Beyond Just Breathing: NS Artist tony the scribe in His Own Words

Image courtesy of the artist

Northern Lights.mn’s Assistant Curator, Elle Thoni, sat down with tony the scribe to discuss his upcoming Northern Spark project, environmental injustice and the need for caffeine.

Elle: So, Tony, you’re known around the Twin Cities primarily as a rapper?

Tony: Yes, I think rapping is a really important art form and it’s one that I connect to really well. And increasingly I’ve realized that it’s such an inclusive art form as well. Hip hop is made for hybridization in a lot of ways, so you can do a lot of really interesting cross-genre, interdisciplinary stuff with it. That’s one of the reasons that I wanted to start pushing those boundaries a little bit and see what other mediums I can work in.

Elle: What enticed you to move in a public art direction?
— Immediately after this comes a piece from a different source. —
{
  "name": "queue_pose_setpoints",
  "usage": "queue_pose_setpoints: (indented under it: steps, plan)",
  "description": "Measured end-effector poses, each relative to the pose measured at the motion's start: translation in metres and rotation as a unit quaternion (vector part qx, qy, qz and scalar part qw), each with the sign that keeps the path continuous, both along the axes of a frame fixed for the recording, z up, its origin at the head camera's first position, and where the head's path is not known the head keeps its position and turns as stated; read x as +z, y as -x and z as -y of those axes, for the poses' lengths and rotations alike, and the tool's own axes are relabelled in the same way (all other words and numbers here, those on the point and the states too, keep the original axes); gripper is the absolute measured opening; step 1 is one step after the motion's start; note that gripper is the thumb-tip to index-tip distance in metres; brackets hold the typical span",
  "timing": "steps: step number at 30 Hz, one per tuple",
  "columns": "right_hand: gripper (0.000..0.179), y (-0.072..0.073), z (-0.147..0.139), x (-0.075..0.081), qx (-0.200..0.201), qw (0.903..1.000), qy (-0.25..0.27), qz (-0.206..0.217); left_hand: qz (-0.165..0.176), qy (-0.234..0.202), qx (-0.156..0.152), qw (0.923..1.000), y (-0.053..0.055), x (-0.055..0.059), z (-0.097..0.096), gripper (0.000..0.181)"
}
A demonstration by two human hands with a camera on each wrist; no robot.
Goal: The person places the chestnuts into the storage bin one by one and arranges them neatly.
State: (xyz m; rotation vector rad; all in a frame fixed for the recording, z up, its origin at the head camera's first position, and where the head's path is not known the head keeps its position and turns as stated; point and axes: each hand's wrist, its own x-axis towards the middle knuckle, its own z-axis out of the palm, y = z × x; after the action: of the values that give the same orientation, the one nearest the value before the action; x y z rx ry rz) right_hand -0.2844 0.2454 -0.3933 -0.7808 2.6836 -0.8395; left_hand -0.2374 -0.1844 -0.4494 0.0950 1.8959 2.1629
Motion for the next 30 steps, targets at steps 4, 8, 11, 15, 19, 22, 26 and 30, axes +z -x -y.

Tony: I’ve always been fascinated by the way that physical space changes when art is made in it. Thinking about the times that I’ve performed music live and the way that a roomful of people moving feels. It feels different than sitting on the bus alone with your headphones in. And then I started thinking about performance art and rap and where they intersect. They both seek to transform physical space, right? So I wanted to figure out exactly what that looks like.

Elle: So what does that look like with your Northern Spark project?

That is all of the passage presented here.